From the records below, copy each line that has the word "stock" in it.
BEGIN Input data
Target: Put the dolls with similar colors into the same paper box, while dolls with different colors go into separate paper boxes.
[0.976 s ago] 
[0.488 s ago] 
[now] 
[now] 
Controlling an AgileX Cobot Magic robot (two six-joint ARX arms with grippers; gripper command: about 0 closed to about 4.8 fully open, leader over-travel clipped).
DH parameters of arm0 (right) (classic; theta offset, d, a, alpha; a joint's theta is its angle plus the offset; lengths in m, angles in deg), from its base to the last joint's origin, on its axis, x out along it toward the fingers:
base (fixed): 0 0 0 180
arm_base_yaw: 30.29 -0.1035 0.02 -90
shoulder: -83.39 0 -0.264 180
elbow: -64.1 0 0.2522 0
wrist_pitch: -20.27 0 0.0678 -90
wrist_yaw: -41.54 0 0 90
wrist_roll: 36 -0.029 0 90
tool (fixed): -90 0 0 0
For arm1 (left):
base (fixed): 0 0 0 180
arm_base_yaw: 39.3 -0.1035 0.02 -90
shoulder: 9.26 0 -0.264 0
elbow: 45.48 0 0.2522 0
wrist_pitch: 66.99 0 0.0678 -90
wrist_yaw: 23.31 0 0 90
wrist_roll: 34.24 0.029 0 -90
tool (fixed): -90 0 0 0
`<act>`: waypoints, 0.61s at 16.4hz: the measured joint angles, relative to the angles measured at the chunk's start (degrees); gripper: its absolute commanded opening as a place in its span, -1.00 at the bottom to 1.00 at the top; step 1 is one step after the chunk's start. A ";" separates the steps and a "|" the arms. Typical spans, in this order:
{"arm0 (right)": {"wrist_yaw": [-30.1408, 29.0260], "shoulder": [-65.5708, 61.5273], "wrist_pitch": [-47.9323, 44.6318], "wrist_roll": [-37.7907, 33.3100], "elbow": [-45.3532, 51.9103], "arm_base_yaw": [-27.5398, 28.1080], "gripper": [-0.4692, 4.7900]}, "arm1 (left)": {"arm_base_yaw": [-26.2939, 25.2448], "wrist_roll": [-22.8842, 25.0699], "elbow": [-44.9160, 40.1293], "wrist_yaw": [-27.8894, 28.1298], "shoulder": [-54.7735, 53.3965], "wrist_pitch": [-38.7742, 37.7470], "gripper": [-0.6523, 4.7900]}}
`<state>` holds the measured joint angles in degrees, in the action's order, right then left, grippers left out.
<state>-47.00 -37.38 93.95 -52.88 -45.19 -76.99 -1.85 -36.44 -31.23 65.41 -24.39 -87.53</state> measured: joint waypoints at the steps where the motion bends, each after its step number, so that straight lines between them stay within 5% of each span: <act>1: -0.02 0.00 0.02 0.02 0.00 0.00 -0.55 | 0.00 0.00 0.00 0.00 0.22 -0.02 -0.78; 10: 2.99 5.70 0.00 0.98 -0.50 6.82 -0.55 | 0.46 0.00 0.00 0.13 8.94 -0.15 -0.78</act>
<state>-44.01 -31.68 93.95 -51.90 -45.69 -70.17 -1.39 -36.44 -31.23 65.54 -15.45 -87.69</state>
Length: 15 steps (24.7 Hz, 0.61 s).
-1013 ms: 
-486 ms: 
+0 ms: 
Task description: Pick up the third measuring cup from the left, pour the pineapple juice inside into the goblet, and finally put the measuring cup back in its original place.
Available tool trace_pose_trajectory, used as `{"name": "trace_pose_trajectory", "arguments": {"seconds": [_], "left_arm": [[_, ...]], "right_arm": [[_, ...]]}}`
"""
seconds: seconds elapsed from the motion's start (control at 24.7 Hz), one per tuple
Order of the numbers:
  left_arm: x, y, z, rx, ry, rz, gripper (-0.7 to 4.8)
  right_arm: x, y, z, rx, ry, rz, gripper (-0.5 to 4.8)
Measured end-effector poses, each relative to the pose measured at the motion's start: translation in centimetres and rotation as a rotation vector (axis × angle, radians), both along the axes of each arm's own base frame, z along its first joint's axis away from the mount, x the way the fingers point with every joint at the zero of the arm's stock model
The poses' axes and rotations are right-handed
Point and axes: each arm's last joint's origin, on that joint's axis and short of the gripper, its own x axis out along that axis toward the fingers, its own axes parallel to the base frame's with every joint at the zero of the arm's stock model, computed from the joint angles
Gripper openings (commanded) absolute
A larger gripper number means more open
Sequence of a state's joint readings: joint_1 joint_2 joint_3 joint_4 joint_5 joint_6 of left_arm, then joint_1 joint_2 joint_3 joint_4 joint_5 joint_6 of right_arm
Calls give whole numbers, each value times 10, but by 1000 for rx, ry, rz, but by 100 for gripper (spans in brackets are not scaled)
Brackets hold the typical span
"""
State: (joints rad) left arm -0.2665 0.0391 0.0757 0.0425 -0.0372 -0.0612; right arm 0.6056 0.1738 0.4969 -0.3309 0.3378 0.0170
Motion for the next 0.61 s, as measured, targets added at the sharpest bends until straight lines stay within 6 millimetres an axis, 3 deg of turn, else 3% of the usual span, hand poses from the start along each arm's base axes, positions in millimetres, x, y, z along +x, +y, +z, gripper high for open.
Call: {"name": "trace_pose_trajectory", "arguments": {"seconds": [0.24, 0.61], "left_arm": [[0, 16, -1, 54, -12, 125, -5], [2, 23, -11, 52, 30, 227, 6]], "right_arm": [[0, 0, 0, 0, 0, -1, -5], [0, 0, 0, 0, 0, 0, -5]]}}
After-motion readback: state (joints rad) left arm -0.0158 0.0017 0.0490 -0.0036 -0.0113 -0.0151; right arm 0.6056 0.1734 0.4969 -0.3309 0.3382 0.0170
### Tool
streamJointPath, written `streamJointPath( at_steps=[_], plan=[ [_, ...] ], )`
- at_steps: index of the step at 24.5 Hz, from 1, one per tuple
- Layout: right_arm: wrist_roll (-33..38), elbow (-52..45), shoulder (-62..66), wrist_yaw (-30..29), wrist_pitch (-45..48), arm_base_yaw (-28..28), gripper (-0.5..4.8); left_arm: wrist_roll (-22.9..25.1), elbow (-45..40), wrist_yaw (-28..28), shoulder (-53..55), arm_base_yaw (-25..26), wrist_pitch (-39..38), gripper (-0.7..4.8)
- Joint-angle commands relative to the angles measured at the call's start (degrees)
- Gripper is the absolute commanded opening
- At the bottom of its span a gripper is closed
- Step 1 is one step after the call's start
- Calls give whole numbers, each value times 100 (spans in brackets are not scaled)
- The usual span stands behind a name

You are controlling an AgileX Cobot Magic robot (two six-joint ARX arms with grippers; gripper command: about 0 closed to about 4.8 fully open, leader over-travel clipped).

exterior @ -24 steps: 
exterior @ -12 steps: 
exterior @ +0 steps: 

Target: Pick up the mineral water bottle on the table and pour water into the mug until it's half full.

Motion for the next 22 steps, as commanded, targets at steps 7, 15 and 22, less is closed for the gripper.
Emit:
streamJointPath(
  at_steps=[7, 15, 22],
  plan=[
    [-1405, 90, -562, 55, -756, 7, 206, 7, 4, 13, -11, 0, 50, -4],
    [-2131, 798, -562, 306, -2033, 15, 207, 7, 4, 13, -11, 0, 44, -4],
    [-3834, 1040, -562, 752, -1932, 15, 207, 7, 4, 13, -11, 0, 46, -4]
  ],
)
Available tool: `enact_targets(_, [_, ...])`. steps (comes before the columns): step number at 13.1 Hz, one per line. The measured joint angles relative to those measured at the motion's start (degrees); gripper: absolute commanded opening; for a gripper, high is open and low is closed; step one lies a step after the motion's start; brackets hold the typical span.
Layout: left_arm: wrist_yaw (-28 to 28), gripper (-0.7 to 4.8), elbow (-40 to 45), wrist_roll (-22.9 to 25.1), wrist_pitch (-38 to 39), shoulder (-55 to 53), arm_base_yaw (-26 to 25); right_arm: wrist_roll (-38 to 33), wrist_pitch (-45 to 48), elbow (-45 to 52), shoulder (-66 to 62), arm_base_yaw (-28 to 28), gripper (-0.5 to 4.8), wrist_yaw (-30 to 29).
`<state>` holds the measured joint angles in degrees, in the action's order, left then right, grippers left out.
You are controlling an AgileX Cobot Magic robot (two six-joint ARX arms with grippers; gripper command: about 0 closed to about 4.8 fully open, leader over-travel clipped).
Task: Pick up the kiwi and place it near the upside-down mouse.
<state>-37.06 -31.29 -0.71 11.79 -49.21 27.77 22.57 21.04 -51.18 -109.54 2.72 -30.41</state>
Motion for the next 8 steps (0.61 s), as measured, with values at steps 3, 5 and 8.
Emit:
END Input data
Solution to the exercise:
Measured end-effector poses, each relative to the pose measured at the motion's start: translation in centimetres and rotation as a rotation vector (axis × angle, radians), both along the axes of each arm's own base frame, z along its first joint's axis away from the mount, x the way the fingers point with every joint at the zero of the arm's stock model
Point and axes: each arm's last joint's origin, on that joint's axis and short of the gripper, its own x axis out along that axis toward the fingers, its own axes parallel to the base frame's with every joint at the zero of the arm's stock model, computed from the joint angles

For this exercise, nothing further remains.